Neil Harbisson (27 July 1982) is a Catalan-born British-Irish-American cyborg artist and activist for transpecies rights. He is best known for being the first person in the world with an antenna implanted in his skull. Since 2004, international media has described him as the world's first legally recognised cyborg and as the world's first cyborg artist. His antenna sends audible vibrations through his skull to report information to him. This includes measurements of electromagnetic radiation, phone calls, and music, as well as videos or images which are translated into audible vibrations. His WiFi-enabled antenna also allows him to receive signals and data from satellites.

In 2010, he co-founded the Cyborg Foundation, an international organisation that defends cyborg rights, promotes cyborg art and supports people who want to become cyborgs. In 2017, he co-founded the Transpecies Society, an association that gives voice to people with non-human identities, raises awareness of the challenges transpecies face, advocates for the freedom of self-design and offers the development of new senses and organs in community.

Early life 

Harbisson is the son of a Spanish mother and a Northern Irish father. He was born with achromat vision. He grew up in Barcelona where he studied piano and began to compose music at the age of 11. At 16, he studied fine art at the Institut Alexandre Satorras, where he was given special permission to use no colour in his work. His early works are all in black and white.
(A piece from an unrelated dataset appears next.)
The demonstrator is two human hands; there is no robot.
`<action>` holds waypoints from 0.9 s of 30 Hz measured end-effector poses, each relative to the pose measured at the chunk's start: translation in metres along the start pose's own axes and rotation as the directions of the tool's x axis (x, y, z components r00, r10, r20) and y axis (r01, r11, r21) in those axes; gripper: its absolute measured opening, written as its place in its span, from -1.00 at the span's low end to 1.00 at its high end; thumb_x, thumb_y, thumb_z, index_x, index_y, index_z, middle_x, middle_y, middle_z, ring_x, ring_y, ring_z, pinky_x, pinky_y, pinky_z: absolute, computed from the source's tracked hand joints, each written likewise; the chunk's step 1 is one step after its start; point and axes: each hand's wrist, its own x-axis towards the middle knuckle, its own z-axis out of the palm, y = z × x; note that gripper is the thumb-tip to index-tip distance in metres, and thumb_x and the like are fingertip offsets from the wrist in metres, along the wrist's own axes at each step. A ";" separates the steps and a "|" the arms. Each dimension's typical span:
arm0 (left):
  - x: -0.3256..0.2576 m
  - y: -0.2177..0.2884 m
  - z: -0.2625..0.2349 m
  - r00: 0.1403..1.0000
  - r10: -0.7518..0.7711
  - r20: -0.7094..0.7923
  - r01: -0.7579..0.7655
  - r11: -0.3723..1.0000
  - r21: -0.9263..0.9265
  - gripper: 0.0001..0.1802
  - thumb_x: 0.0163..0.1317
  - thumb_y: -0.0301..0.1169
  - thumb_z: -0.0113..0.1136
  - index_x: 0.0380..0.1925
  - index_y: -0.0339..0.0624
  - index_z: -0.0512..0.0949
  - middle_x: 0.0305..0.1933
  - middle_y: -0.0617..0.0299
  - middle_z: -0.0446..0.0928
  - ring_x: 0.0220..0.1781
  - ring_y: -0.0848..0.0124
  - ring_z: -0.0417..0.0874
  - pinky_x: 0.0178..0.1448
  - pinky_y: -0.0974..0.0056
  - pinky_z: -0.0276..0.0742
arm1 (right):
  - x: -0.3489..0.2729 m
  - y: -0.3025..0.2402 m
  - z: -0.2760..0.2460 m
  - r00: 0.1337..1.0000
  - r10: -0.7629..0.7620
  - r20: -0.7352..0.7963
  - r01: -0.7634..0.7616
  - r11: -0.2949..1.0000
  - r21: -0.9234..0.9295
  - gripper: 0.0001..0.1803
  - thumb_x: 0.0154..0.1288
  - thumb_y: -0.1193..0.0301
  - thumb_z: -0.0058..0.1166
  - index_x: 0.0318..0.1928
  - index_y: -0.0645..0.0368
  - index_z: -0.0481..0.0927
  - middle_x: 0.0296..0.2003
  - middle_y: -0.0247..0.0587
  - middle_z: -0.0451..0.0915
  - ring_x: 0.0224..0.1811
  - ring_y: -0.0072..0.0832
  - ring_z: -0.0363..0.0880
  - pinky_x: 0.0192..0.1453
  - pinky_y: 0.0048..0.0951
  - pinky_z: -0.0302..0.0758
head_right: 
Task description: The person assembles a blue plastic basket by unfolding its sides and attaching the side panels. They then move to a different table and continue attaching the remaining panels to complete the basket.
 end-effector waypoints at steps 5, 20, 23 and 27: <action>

As a teenager, Harbisson lived in a tree for several days in Mataró to save the trees from being cut down. His initiative was supported by over 3,000 people who signed a petition to maintain the trees. After days of protest, the city hall announced the trees would not be cut.

At the age of 19, he moved to England to study music composition at Dartington College of Arts.

Works 

Harbisson defines his work as cyborg art, the art of designing new senses and new organs, and the art of merging with them. He compares his practice with sculpture; his aim is to mould his mind in order to create new perceptions of reality. He defines this particular branch of cyborg art as perceptionism, the art of designing new perceptions of reality and sees it as a post-art movement because its practicality makes no distinction between the artist, the work of art, the space where it exists and the audience. Harbisson is the artist, the work of art, the space where it exists, and the only one in the audience.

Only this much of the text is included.